– Вечер обещает быть нескучным!

– А обычно, значит, скука смертная?

Он давит окурок в пепельнице.

– Вчера давали Скорсезе – «Славных парней». Помнишь сцену, где официант с забинтованной ногой, а Пеши[4] в него стреляет, – взяв карту, он сует ее к тем, что держит в руке. – А ты, ты чем по вечерам занят?

Я тоже беру карту, кончики пальцев совсем сухие.

– Работаю, гуляю. Как-то так.

– Джулию еще вспоминаешь?

Бью его пикового коня тройкой.


Специалист по электронике и телекоммуникациям, кондуктор в туристических автобусах, курсирующих вдоль побережья, железнодорожник, бармен, программист на железной дороге. Одно только он не желал писать в удостоверении личности: танцор.


Закончив партию, выходим на террасу, я тоже закуриваю. И тут же предлагаю другую игру: где выберешь оказаться, имей ты на миллион евро больше и будь на пятьдесят лет моложе?

Он сует сигарету в горшок с геранью и принюхивается: по Ина Каза тянет рекой. Отвечает не раздумывая:

– Снова с папой в поле поработать. И на танцульки в Милано Мариттима с твоей мамой.

Но видно, что мысленно он уже мотыжит дерн вместе с отцом: надо успеть, пока тот жив.

– А ты?

– Мне пятьдесят так просто не сбросить.

– Ну, двадцать пять.

Понимаю, что в свои пятнадцать возвращаться не хочу. Рожа в веснушках, к тому же тюфякам вроде меня в Римини спуску не дают.

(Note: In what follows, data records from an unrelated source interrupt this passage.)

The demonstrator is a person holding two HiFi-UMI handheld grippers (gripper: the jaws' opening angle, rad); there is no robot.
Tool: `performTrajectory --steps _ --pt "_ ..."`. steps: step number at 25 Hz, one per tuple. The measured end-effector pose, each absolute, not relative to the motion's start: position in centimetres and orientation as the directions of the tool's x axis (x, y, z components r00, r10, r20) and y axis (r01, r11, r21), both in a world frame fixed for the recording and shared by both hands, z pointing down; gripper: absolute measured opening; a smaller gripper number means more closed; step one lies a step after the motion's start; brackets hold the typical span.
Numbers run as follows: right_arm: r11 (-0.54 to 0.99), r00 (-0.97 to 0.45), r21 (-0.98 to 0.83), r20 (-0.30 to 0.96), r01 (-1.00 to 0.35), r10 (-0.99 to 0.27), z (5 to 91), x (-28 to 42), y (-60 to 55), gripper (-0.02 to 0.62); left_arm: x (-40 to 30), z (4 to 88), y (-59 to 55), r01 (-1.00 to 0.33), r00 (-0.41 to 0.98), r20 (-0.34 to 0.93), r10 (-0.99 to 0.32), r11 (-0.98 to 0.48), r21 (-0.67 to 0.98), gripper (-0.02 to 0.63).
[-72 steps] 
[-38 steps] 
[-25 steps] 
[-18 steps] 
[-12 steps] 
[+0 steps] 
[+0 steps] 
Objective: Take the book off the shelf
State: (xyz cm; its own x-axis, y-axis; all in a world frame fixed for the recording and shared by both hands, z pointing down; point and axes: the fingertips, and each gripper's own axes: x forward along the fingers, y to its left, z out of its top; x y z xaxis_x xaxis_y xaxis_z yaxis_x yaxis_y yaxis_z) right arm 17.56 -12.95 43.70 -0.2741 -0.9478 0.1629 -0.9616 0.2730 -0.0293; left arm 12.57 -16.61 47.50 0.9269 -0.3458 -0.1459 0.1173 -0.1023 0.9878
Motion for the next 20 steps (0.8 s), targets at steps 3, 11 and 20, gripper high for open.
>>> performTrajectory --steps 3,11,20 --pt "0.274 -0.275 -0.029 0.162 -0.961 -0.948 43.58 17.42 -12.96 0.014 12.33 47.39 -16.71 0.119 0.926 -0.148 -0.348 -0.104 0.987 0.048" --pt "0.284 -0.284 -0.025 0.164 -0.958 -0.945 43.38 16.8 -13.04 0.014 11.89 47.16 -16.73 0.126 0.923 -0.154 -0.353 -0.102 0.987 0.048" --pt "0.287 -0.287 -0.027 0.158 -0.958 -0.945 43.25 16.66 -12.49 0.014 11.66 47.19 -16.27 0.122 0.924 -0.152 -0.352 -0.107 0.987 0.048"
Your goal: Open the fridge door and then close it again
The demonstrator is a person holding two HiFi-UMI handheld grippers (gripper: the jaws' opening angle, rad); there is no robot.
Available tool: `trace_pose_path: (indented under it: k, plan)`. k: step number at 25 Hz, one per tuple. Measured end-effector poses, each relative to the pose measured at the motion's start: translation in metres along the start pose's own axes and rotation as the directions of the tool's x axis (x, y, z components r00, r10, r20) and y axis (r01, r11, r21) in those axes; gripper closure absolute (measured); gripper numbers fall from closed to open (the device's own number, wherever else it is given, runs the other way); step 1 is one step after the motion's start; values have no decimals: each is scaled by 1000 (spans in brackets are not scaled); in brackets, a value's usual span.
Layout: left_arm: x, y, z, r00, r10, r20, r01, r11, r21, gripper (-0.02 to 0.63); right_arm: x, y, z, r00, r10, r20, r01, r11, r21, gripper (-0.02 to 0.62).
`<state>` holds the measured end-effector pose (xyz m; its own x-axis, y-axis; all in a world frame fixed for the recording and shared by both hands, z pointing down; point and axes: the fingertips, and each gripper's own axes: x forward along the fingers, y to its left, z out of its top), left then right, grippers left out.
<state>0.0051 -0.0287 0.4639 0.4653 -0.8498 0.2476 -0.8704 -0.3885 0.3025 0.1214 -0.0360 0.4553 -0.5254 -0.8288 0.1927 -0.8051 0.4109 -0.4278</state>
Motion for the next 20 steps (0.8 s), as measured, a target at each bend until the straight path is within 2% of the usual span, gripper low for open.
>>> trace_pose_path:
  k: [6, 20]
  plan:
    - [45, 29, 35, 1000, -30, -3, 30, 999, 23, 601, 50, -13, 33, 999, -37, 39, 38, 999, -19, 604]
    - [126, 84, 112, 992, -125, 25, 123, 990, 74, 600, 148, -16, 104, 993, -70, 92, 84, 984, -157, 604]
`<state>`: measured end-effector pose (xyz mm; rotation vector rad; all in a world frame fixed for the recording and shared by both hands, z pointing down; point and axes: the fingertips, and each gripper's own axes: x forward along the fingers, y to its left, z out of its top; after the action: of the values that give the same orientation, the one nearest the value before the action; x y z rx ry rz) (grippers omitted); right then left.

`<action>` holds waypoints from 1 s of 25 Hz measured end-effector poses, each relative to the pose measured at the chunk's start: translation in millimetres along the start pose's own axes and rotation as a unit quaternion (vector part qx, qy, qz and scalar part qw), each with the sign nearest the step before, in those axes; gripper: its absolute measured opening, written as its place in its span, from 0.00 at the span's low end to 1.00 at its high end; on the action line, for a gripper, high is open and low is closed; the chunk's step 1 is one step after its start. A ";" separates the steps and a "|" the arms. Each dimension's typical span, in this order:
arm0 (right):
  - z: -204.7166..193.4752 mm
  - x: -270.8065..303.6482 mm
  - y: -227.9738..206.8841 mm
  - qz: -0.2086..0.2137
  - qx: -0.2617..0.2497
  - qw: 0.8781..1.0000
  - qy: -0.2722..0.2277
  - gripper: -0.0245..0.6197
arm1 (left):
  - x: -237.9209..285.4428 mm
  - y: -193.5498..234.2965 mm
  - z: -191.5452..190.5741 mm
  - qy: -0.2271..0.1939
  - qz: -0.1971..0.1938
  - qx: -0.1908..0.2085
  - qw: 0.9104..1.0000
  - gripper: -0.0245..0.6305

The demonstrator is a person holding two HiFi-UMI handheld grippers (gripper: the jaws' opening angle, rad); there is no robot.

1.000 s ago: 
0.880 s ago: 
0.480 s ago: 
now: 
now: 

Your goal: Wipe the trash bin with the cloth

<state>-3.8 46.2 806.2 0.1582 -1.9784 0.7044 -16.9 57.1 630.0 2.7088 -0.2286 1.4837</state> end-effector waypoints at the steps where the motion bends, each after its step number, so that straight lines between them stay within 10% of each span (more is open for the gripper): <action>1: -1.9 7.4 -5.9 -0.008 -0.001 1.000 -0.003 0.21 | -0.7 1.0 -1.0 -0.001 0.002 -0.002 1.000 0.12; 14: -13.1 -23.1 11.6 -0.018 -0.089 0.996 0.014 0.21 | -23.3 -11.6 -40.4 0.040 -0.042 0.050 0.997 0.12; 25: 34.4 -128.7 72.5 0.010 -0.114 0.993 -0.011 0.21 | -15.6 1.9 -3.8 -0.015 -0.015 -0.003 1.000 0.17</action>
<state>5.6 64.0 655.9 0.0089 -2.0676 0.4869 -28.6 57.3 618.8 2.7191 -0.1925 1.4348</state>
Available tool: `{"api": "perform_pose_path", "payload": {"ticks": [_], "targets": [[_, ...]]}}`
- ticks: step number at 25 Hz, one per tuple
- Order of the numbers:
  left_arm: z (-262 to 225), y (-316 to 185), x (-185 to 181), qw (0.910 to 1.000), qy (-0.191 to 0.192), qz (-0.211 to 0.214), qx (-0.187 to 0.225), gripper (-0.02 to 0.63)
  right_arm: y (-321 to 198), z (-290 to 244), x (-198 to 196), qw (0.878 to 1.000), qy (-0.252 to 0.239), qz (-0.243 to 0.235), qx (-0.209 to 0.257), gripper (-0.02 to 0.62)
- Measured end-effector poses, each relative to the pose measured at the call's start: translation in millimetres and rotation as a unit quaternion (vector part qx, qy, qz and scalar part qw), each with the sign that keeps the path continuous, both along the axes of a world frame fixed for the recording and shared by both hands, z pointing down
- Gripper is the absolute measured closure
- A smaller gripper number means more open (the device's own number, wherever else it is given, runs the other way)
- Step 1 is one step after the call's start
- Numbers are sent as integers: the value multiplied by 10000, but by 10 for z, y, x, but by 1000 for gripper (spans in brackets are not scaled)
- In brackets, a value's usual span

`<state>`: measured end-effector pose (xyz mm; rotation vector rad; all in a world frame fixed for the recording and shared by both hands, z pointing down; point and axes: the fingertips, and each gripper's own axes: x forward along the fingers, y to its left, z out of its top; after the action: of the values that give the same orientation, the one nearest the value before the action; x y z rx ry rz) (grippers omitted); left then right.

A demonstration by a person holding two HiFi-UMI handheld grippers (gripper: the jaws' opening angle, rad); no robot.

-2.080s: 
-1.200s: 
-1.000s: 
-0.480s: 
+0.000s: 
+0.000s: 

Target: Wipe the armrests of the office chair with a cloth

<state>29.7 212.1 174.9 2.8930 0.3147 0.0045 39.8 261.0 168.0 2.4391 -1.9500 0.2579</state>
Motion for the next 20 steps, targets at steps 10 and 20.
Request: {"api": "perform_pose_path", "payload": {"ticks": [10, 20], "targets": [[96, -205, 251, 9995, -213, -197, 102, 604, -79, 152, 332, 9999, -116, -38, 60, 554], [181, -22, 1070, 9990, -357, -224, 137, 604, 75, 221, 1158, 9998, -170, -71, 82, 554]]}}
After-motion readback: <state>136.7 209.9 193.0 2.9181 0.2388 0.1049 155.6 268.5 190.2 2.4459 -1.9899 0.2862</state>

– Мне бы в Лондон, квартирку на последнем этаже да за прохожими на улице подглядывать.

– А миллион?

– Квартирку на последнем этаже.

Он прищуривается, взгляд задумчивый. Потом выкашливает дым и заявляет: мол, есть в этих правилах одна заковыка:

– Кой смысл спрашивать, что бы я полвека назад купил на миллион евро, а в тех деньгах – порядка двух миллиардов лир? Лучше так: где ты хотел бы оказаться, сбросив полсотни лет, и что прикупил бы на нынешний миллион.

– Ну и?

Он, не ответив, перегибается через перила, разглядывает копошащихся внизу дроздов. В Ина Каза уже лето, на балконах гам, по дворам вопит ребятня. А он все молчит, курит, стоя ко мне спиной. Всегда отворачивается, когда хочет побыть один.

– Лучше подумай о миллионе, который нужно потратить прямо сейчас. – Я хлопаю его промеж лопаток и ухожу в комнату.

Включаю компьютер, рядом на столе лампа на длинной ножке, пачка старых квитанций, коробка с авторучкой, подаренной еще на окончание университета. Вскрываю упаковку и, записав в ежедневник «позвонить в банк по поводу кредита», приступаю к работе.

Через сорок минут «пятерка», взревев, уезжает.


Он поснимал со стен ее картины. Но вечерние платья пока здесь. И туфли. И сейф за двумя последними томами энциклопедии Фаббри.

Разбираю сумку: четыре футболки, трикотажный джемпер, две рубашки, сандалии, три пары брюк. Застегиваю молнию, укладываю и развешиваю все в шкафу. Сдается мне, когда я был подростком, он тоже шарил по моим рюкзакам, по карманам. Искал улики, подтверждающие подозрения.


Работать кончаю за полночь. Его еще нет. Оставил на плите кастрюлю и в ней на донышке молока, на весах – спичечный коробок. Замочил нут с лаврушкой, приготовил бутыль – перелить масло. Съедаю кусок эмменталя: его сыр, который он нарезает, виртуозно лавируя между дырок. Колода для брисколы лежит, перетянутая резинкой, в плетеной корзинке, на горке грецких орехов. Рядом с французской[5]. За окном, на виа Менгони, черным-черно.

Беру французскую колоду. Взвесив в правой руке, перебрасываю в левую. Сажусь, стягиваю резинку. Рассыпаю, касаюсь пальцами лежащих в беспорядке карт.

Потом собираю. Тасую по-американски: вторая фаланга указательного пальца давит на рубашку. Теперь по-индийски: большой палец ходит туда-сюда, ладонь согнута раковиной. Снижаю темп, когда кончики пальцев начинает пощипывать. Выкладываю полумесяцем, собираю, повторяю еще разок. Скорость не так важна, как аккуратность: изгиб локтя, поворот запястья, слаженный ход трех основных пальцев. Хотя я с первого раза был безупречен.